The project rationale understood that more frequent instances of hostility contribute to fueling even more fear and insecurity. Moving beyond reacting to extremism and concentrating on prevention measures instead, allows communities, through the project, to address the drivers of violent extremism. This approach has been promoted globally by the UN Secretary-General's Plan of Action for Preventing Violent Extremism.
The project also supports the implementation of the East African Plan of Action on Youth, Peace and Security, working closely with the Tanzania Scouts Association, the Mwalimu Nyerere Foundation, the Youth of United Nations Association of Tanzania, and the Global Network of Religions and Children. The Prime Minister’s Labour, Youth, Employment and Persons with Disabilities Unit, under its Social Protection Division, serves as the government partner.

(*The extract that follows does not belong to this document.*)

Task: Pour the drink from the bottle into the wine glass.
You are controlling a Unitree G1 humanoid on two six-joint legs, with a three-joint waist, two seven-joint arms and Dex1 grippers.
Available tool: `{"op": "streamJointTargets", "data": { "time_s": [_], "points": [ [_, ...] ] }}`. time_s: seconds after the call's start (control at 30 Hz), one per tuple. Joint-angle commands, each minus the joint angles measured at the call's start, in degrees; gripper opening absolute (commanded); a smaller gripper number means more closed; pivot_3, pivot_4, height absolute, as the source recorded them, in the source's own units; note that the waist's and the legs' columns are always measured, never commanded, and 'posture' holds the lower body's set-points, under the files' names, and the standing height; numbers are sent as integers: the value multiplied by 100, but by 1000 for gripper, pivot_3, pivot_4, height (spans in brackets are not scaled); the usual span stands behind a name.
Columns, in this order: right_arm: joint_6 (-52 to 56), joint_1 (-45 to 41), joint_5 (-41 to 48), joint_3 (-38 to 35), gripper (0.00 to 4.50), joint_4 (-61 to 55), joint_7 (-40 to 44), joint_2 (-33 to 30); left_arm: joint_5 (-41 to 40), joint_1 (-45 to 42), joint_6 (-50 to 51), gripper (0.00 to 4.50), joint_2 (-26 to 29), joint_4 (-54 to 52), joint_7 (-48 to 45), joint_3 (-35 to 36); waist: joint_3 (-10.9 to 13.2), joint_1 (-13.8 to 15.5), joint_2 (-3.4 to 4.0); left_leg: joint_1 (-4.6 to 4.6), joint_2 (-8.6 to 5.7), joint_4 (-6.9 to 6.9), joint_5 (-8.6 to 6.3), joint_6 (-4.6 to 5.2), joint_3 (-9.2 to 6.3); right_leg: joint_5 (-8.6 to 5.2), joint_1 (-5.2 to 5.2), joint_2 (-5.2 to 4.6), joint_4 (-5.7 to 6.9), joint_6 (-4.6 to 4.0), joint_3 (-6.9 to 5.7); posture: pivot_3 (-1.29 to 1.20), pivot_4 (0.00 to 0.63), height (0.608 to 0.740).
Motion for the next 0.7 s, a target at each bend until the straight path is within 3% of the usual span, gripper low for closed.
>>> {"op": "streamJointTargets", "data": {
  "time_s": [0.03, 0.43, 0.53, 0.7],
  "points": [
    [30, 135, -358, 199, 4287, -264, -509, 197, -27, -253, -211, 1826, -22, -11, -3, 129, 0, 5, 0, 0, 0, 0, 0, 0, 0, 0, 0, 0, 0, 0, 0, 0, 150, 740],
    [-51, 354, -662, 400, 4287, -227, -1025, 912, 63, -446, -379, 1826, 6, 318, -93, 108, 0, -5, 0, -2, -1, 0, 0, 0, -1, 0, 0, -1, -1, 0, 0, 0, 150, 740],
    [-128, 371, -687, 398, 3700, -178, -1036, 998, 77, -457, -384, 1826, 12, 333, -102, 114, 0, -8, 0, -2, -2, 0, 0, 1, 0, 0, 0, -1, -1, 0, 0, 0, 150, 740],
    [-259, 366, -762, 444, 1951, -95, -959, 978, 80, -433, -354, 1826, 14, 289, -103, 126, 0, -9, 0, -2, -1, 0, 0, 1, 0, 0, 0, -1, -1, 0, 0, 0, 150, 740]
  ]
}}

Joseph Brighton Malekela, the Coordinator of #VijanaNaAmani255, is a passionate youth worker and a UN-trained Youth Champion of Sustainable Development Goals in Tanzania. “To date, the project has impacted 148 leaders of local government authorities, 150 youth representatives from influential community groups, 1,526 students in schools and colleges, 60 religious leaders, 30 cultural leaders, 20 parents and 20 caregivers. We have also reached over 10 million indirect beneficiaries through an online campaign,” Malekela adds.
The project’s main activity, to empower youth, address insecurity and prevent violent extremism, is carried out by peace clubs at schools and colleges. At the clubs, young people learn about peace and security concerns in their area, build capacity to tackle dis- and misinformation, and enhance social cohesion by encouraging exchanges with religious leaders, local authorities and members of the community.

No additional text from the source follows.